第五章 春希
第38話
初見の印象は、2人とも良い人そう、だった。
入学して三日目のこと、夏莉とふゆちゃんの一連のやり取りが2人を認識した初めての瞬間だった。
常に効率、立場、自分の為だけに生きてきた俺は、そんな2人を見て違う世界を覗いているような気分だったことを覚えている。
その次の日だろうか、しばらく経ってからだろうか。休み時間で、ふゆちゃんとちょうど話せそうなタイミングがあった。その日もふゆちゃんは、変わらず夏莉を見つめていた。そんなんじゃバレるぞ、と思いつつ、視線の先の美少女はそこそこなイケメン―――松田秋也と笑いあっている。
クラスの端っこで盛り上がる女子たちの中からはよく名前が出てくるほど、美男美女コンビだなんて呼ばれていた。
「好きなの?あの子」
机に手を置いて、少し笑いかけてみる。
「え!?」
案の定目が飛び出しそうなふゆちゃんを見て、なんだか仲良くなりたくなった。
「ふーん……センスいいね」
そう言って俺は、机の上のシャーペンを手に取って、開きっぱなしのノートの端っこに 圭原春希と書いた。
「俺、こういうもの!よろしくぅ」
「こういうものって……言い方」
「ま、俺応援するからさ!俺ら仲良くしようぜ」
「応援とか別に……」
「つまんねーこと言うなよ!」
手に持ったブラックコーヒーを飲み干してみる。やっぱり苦い。立場のためにはカッコつけたい。

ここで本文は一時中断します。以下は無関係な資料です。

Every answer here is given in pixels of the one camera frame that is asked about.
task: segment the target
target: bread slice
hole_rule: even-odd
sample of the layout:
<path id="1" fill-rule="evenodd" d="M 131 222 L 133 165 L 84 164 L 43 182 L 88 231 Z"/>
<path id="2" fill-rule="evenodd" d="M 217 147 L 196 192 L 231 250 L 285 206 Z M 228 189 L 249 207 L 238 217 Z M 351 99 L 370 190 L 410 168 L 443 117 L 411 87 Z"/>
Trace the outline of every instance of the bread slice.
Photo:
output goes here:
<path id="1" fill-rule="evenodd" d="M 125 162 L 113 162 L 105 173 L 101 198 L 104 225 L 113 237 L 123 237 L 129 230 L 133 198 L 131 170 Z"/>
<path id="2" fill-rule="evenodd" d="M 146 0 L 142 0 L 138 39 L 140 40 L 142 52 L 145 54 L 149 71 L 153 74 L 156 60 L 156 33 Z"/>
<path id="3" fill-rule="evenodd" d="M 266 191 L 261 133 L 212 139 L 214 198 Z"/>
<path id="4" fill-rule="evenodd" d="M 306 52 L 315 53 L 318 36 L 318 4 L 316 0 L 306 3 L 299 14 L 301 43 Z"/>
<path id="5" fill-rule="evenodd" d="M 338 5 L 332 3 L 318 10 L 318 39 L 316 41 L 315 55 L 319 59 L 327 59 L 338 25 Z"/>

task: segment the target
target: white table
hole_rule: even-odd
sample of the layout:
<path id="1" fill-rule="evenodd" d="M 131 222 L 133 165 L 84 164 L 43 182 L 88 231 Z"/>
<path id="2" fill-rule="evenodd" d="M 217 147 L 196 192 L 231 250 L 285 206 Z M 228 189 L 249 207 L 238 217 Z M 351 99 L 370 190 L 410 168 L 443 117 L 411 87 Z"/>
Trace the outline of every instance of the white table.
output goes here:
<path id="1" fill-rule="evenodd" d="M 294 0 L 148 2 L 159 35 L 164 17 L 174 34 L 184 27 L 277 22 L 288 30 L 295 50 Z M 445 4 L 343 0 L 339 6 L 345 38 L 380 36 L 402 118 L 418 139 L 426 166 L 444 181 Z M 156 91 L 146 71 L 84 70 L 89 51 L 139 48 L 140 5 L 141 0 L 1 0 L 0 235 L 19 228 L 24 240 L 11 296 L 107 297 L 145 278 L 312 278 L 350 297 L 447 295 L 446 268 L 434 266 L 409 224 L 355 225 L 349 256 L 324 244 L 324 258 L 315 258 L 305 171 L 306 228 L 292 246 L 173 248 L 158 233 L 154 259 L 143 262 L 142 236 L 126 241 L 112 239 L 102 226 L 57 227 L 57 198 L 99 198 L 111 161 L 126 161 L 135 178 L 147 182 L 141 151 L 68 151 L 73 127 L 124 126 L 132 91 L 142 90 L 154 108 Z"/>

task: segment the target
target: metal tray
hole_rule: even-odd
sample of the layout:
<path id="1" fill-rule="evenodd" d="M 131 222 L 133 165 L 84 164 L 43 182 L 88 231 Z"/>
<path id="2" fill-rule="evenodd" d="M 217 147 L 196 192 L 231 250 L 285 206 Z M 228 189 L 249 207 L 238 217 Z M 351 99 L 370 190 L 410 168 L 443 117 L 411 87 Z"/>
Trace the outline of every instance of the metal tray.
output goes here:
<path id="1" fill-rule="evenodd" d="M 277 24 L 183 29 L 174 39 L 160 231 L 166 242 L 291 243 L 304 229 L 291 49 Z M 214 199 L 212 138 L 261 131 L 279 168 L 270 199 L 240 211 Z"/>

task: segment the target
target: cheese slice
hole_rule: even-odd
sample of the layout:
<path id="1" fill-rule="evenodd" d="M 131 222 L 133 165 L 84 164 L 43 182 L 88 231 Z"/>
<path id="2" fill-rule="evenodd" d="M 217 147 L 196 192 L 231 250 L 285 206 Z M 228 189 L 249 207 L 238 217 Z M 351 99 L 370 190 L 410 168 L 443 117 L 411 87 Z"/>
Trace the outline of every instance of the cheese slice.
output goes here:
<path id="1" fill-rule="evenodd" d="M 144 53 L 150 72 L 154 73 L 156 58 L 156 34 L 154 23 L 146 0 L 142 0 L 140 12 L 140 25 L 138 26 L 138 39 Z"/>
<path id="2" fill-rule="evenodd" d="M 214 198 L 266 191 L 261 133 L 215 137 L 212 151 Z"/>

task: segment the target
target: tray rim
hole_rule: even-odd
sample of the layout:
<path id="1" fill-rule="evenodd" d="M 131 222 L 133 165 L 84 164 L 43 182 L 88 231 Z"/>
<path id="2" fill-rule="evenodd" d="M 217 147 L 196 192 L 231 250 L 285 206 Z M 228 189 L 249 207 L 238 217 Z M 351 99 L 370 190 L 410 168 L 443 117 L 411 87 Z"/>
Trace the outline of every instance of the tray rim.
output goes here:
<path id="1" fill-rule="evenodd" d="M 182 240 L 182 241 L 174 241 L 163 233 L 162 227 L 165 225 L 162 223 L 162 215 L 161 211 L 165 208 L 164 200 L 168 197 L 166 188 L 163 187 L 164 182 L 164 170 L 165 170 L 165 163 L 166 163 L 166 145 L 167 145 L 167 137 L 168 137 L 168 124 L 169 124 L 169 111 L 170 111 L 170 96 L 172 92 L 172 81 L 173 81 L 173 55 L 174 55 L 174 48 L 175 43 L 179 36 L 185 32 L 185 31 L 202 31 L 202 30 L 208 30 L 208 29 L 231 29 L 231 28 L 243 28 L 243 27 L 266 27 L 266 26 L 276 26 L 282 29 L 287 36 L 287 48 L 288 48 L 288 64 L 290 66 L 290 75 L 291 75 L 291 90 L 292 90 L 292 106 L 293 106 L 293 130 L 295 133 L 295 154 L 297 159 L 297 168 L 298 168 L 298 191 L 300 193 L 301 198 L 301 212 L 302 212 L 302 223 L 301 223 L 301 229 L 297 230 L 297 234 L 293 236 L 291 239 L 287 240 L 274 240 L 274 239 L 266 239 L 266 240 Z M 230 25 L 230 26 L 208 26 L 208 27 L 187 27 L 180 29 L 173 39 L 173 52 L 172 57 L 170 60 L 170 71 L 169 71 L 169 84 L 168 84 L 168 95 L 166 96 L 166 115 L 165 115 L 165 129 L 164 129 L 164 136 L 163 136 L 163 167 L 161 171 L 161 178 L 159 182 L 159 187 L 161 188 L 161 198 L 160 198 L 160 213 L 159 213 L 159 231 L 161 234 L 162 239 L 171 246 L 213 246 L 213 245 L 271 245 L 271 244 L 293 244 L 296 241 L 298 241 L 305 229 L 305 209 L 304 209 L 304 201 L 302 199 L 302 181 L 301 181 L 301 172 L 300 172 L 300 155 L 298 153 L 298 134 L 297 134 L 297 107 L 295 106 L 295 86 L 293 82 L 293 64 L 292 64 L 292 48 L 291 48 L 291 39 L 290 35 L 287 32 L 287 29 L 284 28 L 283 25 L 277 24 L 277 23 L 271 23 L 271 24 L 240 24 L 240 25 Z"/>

「真冬……ふゆちゃん、ふゆちゃんだな。今日からふゆちゃんって呼ぶわ!よろしく〜〜」
そう言って去ってみた。ファーストインプレッションとしては最高だと思っていた。
―――拗らせていた。
その次のイベントといえば、BBQだった。
肉とか家で食った方が美味いし、土埃の被った肉なんか食いたくもなかった……が、耳を澄ますと、夏莉と秋也は行きたがっていたようで、行くしかないと思った。
この頃、俺の秋也への印象は「なんか面白そうな奴」だった。イケメンなのに拭えない陰キャ感、夏莉に振り回されていて、どこか俯瞰しているのに夏莉の異常行動を楽しそうに感じている。
何より、本人がとんでもなく子供っぽい。それを上手く隠している。
入学してからもう既に2回夏莉は体調を崩して離席することがあった。俺はといえば、トイレに行くふりをして自販機に飲み物を買いに行こうとしていた。付き添いの秋也とダッシュで非常階段に走っていく姿を目撃してしまった。
……たまらなく混ざりたかった。
そうして乗り気でもないBBQにふゆちゃんを連れて挑んでみる。口実は、城野夏莉と仲良くなるチャンス、と言ったところだろうか。
「なんでそこまでして俺を……」
焼肉片手に困り顔のふゆちゃん、そしてその目線の先には夏莉。
「俺とふゆちゃんは一緒にいるけどさ、ほかの人と仲良くなって、あわよくば4人とか5人くらいの規模になりてえなって」
焼肉をポン酢につけながら、意外と会う気がしてきたりしながら…そう伝えてみる。
「俺は話すの得意じゃないから、そういうのはいらない」
「得意じゃないなら話して得意になればいいんじゃない?……ま、安心してよ。俺の狙いは面白い人間だから」
そう言って、俺は松田秋也に目を向けた。
半ば無理矢理だが、4人になるためにはこうするしかないと思っていた。